» Assigned task
An exact restatement of the entire listing is needed, excluding all images.
= Beginning of Section =
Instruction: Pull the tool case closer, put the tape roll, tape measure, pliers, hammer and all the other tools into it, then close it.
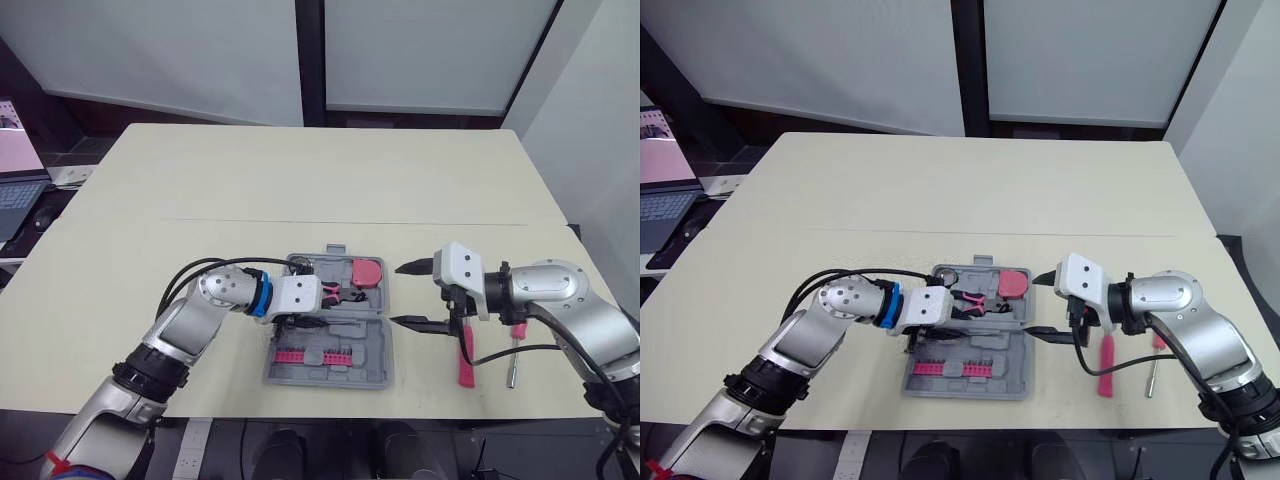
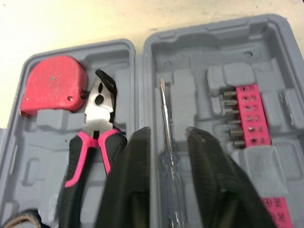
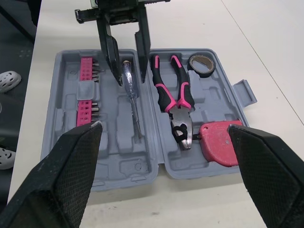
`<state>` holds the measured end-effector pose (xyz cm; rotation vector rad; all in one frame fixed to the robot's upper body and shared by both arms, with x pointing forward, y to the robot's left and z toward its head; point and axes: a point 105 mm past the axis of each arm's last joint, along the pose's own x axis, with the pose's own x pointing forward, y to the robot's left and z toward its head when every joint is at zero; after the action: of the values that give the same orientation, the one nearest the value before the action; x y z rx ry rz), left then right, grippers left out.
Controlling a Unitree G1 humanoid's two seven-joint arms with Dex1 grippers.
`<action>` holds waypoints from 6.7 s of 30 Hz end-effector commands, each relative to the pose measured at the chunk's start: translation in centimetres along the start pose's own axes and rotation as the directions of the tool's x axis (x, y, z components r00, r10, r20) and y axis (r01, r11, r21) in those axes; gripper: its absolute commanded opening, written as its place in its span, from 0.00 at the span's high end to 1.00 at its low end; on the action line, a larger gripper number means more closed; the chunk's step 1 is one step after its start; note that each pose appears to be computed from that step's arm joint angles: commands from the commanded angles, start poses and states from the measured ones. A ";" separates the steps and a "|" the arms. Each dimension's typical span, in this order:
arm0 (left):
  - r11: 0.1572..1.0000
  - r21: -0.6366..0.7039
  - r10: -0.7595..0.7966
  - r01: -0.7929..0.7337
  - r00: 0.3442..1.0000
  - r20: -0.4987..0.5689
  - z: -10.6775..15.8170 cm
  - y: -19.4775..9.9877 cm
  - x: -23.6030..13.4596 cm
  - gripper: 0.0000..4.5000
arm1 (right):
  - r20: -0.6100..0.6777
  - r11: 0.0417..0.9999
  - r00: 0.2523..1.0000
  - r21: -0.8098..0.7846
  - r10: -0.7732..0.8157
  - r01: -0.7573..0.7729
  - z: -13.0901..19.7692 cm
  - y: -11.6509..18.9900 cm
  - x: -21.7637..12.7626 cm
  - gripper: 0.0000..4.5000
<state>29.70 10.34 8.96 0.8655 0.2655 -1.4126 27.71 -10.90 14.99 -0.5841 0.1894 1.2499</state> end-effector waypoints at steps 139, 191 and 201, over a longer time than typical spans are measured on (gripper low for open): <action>0.958 -0.241 0.237 -0.153 0.897 0.374 7.7 -3.6 -7.0 0.00 | -0.462 0.376 0.783 0.697 -0.416 0.611 -10.2 3.2 -1.0 0.57; 0.952 -0.258 0.246 -0.163 0.911 0.331 7.1 -5.8 -6.6 0.00 | -0.776 -0.078 0.567 -0.606 0.277 -0.792 -9.5 -1.0 2.6 0.73; 0.955 -0.253 0.237 -0.155 0.911 0.338 7.2 -5.8 -6.4 0.00 | -0.773 -0.064 0.579 -0.612 0.258 -0.788 -9.6 -1.5 2.4 0.94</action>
<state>21.13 11.39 15.18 0.3971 0.0811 -1.2765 31.28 -14.03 6.05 -2.1673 -0.0572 2.0352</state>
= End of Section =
» Written reply
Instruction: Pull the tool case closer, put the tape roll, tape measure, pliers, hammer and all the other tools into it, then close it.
`<state>` holds the measured end-effector pose (xyz cm; rotation vector rad; all in one frame fixed to the robot's upper body and shared by both arms, with x pointing forward, y to the robot's left and z toward its head; point and axes: a point 105 mm past the axis of each arm's last joint, along the pose's own x axis, with the pose's own x pointing forward, y to the robot's left and z toward its head when every joint is at zero; after the action: of the values that give the same orientation, the one nearest the value before the action; x y z rx ry rz), left then right, grippers left out.
Controlling a Unitree G1 humanoid's two seven-joint arms with Dex1 grippers.
`<action>` holds waypoints from 6.7 s of 30 Hz end-effector commands, each relative to the pose measured at the chunk's start: translation in centimetres along the start pose's own axes and rotation as the directions of the tool's x axis (x, y, z components r00, r10, r20) and y axis (r01, r11, r21) in those axes; gripper: its absolute commanded opening, written as its place in its span, from 0.00 at the span's high end to 1.00 at its low end; on the action line, a larger gripper number means more closed; the chunk's step 1 is one step after its start; note that each pose appears to be computed from that step's arm joint angles: commands from the commanded angles, start poses and states from the measured ones. A ";" separates the steps and a "|" the arms. Each dimension's typical span, in this order:
arm0 (left):
  - r11: 0.1572..1.0000
  - r21: -0.6366..0.7039
  - r10: -0.7595..0.7966
  - r01: -0.7929..0.7337
  - r00: 0.3442..1.0000
  - r20: -0.4987..0.5689
  - z: -10.6775..15.8170 cm
  - y: -19.4775..9.9877 cm
  - x: -23.6030..13.4596 cm
  - gripper: 0.0000..4.5000
arm1 (right):
  - r20: -0.6100..0.6777
  - r11: 0.0417..0.9999
  - r00: 0.2523..1.0000
  - r21: -0.8098..0.7846
  - r10: -0.7732..0.8157
  - r01: -0.7573..0.7729
  - z: -13.0901..19.7692 cm
  - y: -11.6509..18.9900 cm
  - x: -21.7637..12.7626 cm
  - gripper: 0.0000..4.5000
<state>29.70 10.34 8.96 0.8655 0.2655 -1.4126 27.71 -10.90 14.99 -0.5841 0.1894 1.2499</state> end-effector waypoints at steps 139, 191 and 201, over a longer time than typical spans are measured on (gripper low for open): <action>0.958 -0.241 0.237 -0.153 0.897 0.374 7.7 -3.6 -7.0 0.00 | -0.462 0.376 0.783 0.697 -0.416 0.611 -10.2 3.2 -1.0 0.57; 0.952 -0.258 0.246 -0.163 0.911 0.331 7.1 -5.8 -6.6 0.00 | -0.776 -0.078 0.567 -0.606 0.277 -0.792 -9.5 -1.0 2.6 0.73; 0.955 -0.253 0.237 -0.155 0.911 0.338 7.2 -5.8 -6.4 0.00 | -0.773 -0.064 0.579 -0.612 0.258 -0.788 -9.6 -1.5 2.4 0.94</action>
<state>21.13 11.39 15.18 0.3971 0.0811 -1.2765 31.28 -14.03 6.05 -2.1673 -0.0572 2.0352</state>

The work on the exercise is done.